◆ Data for analysis
○ ○ ○ ○

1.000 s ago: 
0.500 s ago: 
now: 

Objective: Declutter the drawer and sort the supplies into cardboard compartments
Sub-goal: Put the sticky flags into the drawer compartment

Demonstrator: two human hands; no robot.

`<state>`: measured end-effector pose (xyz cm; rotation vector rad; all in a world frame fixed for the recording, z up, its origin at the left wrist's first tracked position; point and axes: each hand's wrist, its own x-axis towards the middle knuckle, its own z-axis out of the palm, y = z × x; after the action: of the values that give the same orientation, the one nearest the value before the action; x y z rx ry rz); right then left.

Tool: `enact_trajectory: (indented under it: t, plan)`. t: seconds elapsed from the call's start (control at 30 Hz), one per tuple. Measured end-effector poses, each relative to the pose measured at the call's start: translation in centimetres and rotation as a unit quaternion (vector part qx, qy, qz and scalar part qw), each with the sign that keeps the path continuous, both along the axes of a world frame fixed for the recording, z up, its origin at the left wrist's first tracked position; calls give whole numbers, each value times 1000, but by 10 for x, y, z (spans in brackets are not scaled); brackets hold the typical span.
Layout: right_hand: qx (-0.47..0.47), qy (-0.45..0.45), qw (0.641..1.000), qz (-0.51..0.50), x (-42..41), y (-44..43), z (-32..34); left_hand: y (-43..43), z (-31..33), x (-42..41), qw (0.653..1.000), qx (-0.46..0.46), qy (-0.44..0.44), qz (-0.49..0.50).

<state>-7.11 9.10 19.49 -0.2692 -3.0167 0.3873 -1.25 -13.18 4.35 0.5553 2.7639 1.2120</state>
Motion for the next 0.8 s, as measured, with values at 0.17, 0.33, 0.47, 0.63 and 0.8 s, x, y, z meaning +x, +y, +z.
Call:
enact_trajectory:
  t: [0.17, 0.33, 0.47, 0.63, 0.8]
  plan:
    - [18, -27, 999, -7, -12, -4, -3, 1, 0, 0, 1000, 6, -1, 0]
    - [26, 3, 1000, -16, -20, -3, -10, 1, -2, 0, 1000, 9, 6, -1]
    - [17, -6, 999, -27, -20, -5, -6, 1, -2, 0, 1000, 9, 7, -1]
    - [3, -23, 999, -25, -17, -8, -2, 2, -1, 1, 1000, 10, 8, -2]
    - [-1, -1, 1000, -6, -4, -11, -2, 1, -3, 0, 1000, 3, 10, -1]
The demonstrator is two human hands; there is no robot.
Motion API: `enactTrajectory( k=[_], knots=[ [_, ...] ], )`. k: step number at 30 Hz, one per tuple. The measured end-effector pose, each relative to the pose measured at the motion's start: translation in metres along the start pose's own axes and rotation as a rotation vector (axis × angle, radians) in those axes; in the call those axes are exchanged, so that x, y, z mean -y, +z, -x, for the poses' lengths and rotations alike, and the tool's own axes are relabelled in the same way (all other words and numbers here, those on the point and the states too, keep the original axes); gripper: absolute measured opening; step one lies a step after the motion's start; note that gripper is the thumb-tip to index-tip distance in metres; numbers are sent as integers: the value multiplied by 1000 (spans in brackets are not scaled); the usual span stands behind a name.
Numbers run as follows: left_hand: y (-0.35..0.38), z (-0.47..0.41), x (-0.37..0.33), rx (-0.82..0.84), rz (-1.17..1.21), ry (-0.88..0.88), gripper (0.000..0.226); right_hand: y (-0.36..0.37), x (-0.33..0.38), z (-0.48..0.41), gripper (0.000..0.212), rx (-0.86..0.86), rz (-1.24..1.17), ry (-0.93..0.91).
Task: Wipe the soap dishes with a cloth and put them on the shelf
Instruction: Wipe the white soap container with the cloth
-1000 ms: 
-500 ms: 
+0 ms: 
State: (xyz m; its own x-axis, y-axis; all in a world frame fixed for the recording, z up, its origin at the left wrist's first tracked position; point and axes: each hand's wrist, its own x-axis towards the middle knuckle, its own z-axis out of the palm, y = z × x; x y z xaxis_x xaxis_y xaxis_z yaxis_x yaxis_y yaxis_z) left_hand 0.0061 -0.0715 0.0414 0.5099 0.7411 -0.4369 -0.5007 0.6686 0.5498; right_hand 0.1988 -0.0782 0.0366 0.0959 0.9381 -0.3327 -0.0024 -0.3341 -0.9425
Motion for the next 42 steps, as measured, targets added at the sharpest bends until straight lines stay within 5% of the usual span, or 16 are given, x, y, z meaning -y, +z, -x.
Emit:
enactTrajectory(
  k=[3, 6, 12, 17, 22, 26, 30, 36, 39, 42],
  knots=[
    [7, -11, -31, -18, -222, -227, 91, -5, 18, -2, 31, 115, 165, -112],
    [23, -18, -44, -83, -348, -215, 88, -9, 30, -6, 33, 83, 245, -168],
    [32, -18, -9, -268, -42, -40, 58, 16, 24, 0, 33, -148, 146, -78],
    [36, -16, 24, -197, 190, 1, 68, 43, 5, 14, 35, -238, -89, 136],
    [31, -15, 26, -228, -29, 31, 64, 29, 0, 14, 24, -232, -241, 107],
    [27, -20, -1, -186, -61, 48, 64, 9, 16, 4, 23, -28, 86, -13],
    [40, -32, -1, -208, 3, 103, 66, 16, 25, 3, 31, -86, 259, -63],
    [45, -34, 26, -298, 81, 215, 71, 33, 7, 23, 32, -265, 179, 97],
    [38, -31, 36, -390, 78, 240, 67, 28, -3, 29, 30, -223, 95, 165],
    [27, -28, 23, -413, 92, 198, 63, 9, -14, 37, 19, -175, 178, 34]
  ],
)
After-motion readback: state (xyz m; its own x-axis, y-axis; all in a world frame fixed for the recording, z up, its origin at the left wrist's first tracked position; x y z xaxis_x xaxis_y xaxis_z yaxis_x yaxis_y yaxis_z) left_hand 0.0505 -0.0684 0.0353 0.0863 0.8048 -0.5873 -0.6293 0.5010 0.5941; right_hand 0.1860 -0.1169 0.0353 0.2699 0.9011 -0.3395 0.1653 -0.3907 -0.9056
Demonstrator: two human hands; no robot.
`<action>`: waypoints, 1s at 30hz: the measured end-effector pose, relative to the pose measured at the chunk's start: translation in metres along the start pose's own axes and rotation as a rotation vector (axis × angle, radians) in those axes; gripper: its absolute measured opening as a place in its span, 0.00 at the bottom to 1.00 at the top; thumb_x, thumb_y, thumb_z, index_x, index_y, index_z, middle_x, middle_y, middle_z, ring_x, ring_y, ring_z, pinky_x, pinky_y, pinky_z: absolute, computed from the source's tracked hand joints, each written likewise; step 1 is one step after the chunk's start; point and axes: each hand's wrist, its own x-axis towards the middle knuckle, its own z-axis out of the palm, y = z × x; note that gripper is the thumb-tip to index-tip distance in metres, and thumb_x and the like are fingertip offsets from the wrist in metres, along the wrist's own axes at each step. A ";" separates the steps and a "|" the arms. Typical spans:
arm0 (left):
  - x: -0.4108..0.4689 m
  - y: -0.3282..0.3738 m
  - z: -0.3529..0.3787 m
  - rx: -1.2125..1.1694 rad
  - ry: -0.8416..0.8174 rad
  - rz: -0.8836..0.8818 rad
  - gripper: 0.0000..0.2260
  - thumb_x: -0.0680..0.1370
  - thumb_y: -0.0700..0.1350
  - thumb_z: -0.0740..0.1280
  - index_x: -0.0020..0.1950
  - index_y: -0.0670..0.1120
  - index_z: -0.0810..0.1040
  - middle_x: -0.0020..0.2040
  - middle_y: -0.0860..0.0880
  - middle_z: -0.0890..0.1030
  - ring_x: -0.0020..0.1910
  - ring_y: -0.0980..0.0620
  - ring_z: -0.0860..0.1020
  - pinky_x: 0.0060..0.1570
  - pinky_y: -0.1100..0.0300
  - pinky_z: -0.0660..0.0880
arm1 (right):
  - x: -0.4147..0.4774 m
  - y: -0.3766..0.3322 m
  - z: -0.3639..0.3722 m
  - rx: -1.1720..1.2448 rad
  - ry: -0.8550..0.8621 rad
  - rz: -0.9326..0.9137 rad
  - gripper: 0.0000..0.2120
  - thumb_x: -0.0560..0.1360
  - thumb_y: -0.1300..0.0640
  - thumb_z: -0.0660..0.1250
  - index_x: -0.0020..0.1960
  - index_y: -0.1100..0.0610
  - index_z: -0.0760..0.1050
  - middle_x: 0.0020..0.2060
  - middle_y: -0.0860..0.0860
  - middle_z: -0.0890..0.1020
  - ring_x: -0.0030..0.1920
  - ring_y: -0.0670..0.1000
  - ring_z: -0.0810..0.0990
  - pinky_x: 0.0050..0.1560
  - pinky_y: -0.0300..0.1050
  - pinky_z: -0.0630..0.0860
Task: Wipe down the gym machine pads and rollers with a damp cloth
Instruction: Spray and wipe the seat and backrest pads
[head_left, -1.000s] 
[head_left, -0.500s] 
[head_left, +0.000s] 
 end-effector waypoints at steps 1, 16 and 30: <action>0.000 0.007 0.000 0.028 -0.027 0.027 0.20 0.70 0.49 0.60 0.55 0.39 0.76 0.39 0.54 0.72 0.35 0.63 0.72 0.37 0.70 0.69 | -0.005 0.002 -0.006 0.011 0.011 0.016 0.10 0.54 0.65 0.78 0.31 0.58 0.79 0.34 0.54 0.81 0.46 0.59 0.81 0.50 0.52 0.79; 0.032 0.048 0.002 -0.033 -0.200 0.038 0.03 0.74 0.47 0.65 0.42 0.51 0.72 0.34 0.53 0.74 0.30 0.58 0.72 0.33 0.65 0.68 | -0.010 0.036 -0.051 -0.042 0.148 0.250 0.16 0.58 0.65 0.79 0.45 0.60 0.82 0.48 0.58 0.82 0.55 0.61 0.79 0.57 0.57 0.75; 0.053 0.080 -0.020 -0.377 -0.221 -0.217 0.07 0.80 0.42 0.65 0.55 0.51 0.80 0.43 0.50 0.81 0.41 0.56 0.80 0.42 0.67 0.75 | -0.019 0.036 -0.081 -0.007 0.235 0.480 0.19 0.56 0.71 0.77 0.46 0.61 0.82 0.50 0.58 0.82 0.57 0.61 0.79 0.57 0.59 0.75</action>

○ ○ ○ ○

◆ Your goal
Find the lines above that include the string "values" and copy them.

◆ Answer for the task
`<state>`: measured end-effector pose (xyz cm; rotation vector rad; all in a world frame fixed for the recording, z up, its origin at the left wrist's first tracked position; point and axes: each hand's wrist, its own x-axis towards the middle knuckle, its own z-axis out of the palm, y = z × x; after the action: of the values that give the same orientation, the one nearest the value before the action; x y z rx ry rz); right then left.
Motion for the next 0.8 s, as measured, with values at 0.17, 0.33, 0.47, 0.63 and 0.8 s, x, y, z meaning +x, +y, +z.

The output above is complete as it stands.